Early ME. The period between c. 1000 and 1300 has been called an "age of great changes" (A. Baugh), for it witnessed one of the greatest events in the history of English grammar: the decline and transformation of the nominal morphological system. Some nominal categories were lost — Gender and Case in adjectives, Gender in nouns; the number of forms distinguished in the surviving categories was reduced — cases in nouns and noun-pronouns, numbers in personal pronouns. Morphological divi­sion into types of declension practically disappeared. In Late ME the adjective lost the last vestiges of the old paradigm: the distinction of number and the distinction of weak and strong forms.

Already at the time of Chaucer, and certainly by the age of Caxton the English nominal system was very much like modern, not only in its general pattern but also in minor details.

The evolution of the verb system was a far more complicated process; it cannot be described in terms of one general trend.

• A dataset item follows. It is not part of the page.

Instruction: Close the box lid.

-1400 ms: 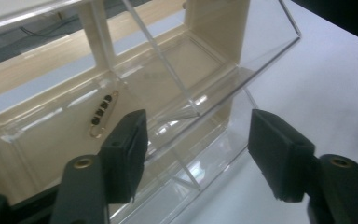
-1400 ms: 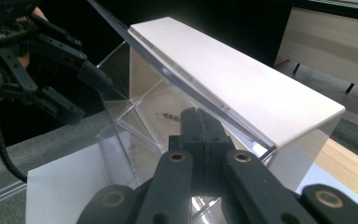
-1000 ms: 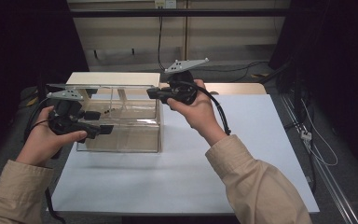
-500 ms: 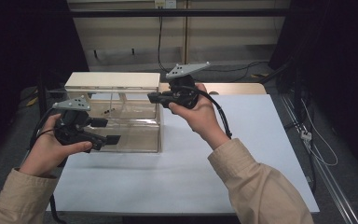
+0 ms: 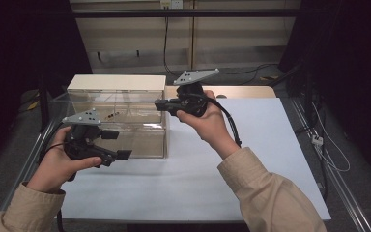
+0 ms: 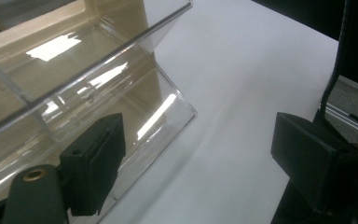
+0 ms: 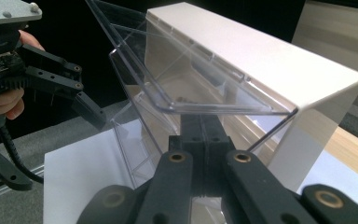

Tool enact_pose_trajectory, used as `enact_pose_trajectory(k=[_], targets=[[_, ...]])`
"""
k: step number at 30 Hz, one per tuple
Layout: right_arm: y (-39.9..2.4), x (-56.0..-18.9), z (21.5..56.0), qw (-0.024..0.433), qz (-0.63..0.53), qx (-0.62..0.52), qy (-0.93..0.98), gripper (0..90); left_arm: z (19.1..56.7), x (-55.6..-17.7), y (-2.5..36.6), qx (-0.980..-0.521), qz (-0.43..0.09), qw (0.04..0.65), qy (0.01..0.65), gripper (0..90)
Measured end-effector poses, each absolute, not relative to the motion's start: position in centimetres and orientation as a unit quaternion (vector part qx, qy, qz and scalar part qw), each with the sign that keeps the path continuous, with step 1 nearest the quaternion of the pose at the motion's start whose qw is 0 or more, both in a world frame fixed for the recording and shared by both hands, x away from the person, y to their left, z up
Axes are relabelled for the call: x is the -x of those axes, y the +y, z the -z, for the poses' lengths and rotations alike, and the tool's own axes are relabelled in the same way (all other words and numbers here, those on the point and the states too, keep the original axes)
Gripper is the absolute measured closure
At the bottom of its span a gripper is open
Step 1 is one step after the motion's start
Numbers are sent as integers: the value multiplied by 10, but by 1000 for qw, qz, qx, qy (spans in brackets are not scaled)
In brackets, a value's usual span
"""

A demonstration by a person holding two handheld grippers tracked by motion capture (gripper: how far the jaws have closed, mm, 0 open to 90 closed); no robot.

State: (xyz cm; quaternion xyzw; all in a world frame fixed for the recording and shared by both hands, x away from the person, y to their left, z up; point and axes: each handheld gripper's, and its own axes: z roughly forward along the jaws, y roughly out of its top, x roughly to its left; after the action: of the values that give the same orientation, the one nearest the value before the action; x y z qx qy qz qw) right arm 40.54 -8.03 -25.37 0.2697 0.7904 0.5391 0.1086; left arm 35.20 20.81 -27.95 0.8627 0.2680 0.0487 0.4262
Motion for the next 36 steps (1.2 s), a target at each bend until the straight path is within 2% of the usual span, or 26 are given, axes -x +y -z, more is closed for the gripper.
enact_pose_trajectory(k=[36], targets=[[-84,-401,280,100,-527,-272,799,900,328,-342,209,-868,-44,406,284,172]])
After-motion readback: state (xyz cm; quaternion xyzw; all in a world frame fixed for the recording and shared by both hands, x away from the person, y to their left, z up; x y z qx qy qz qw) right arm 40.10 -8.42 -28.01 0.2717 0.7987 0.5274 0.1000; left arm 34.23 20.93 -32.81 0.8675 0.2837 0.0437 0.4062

On the one hand, the decay of inflectional endings affected the verb system, though to a lesser extent than the nominal system. The simplification and level­ling of forms made the verb conjugation more regular and uniform; the OE morphological classification of verbs was practically broken up. On the other hand, the paradigm of the verb grew, as new grammatical forms and distinctions came into being. The number of verbal grammati­cal categories increased, as did the number of forms within the categor­ies. The verb acquired the categories of Voice, Time Correlation (or Phase) and Aspect. Within the category of Tense there developed a new form — the Future Tense; in the category of Mood there arose new forms of the Subjunctive. These changes involved the non-finite forms too, for the infinitive and the participle, having lost many nominal fea­tures, developed verbal features: they acquired new analytical forms and new categories like the finite verb. It is noteworthy that, unlike the changes in the nominal system, the new developments in the verb system were not limited to a short span of two or three hundred years. They extended over a long period: from Late OE till Late NE. Even in the age of Shakespeare the verb system was in some respects different from that of Mod E and many changes were still underway.

§ 423. Other important events in the history of English grammar were the changes in syntax, which were associated with the transfor­mation of English morphology but at the same time displayed their own specific tendencies and directions. The main changes at the syntac­tical level were: the rise of new syntactic patterns of the word phrase and the sentence; the growth of predicative constructions; the develop­ment of the complex sentences and of diverse means of connecting clauses. Syntactic changes are mostly observable in Late ME and in NE, in periods of literary efflorescence.